> PROBLEM REQUIREMENTS
In the data below, find every line that has the string "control", and copy it.

[Dataset items]
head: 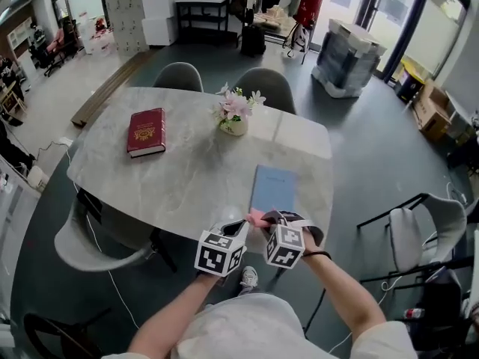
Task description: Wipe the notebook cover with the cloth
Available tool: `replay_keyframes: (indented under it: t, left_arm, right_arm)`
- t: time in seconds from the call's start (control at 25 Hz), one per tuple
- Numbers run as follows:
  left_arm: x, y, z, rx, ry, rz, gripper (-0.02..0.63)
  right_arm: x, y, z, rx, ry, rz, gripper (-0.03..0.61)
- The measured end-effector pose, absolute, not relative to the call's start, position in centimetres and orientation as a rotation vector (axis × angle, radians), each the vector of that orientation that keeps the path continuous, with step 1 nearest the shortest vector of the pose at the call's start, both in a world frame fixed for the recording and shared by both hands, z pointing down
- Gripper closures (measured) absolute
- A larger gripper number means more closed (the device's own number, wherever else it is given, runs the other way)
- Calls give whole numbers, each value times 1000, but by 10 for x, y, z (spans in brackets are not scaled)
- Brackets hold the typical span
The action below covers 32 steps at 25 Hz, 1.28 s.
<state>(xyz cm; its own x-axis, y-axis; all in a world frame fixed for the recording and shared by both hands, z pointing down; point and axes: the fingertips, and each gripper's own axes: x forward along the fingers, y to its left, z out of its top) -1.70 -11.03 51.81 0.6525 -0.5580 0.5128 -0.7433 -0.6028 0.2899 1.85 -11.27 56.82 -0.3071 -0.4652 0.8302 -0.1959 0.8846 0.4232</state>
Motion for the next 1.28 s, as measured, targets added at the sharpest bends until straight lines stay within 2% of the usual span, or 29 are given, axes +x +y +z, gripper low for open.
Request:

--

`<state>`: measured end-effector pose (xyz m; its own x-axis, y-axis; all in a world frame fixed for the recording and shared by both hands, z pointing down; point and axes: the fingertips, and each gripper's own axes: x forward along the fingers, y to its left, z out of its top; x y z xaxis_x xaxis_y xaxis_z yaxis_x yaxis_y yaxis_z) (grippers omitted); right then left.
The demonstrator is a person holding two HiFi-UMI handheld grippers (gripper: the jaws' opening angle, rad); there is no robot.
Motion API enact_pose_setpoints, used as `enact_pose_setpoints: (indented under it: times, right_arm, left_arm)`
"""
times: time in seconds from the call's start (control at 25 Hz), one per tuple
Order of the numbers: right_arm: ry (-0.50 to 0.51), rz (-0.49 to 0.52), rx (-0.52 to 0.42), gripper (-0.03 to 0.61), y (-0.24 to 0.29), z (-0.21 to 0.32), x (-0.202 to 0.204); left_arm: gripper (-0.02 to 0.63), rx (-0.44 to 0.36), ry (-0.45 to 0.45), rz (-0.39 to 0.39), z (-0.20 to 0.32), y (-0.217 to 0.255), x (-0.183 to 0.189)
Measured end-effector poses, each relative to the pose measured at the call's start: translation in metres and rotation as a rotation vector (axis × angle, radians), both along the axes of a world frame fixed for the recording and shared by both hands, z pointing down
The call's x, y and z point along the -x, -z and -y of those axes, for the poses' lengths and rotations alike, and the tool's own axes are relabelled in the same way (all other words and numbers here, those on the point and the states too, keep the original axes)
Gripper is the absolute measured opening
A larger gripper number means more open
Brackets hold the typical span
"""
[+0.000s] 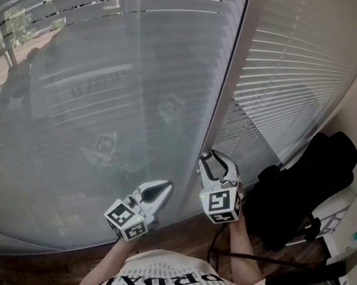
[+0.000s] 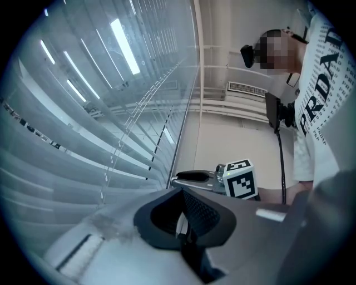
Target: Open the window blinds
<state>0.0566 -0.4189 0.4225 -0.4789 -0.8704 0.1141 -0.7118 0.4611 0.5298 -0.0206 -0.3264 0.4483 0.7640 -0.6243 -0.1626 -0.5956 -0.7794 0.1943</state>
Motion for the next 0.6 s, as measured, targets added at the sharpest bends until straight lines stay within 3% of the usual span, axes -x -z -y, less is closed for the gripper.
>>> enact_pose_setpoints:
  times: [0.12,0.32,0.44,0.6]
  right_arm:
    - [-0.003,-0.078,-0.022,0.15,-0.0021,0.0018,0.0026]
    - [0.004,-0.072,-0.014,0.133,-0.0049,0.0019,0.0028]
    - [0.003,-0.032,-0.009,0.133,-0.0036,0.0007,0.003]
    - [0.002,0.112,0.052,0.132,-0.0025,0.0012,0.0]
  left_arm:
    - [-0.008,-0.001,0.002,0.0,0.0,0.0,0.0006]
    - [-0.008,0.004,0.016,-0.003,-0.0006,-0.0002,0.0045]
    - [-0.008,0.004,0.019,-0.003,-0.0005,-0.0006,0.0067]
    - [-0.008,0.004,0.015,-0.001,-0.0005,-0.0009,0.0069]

> RESPONSE BELOW
- t: time in seconds from the call's start (control at 25 Hz), one per tuple
times: time in seconds from the call's start (control at 25 Hz), one per tuple

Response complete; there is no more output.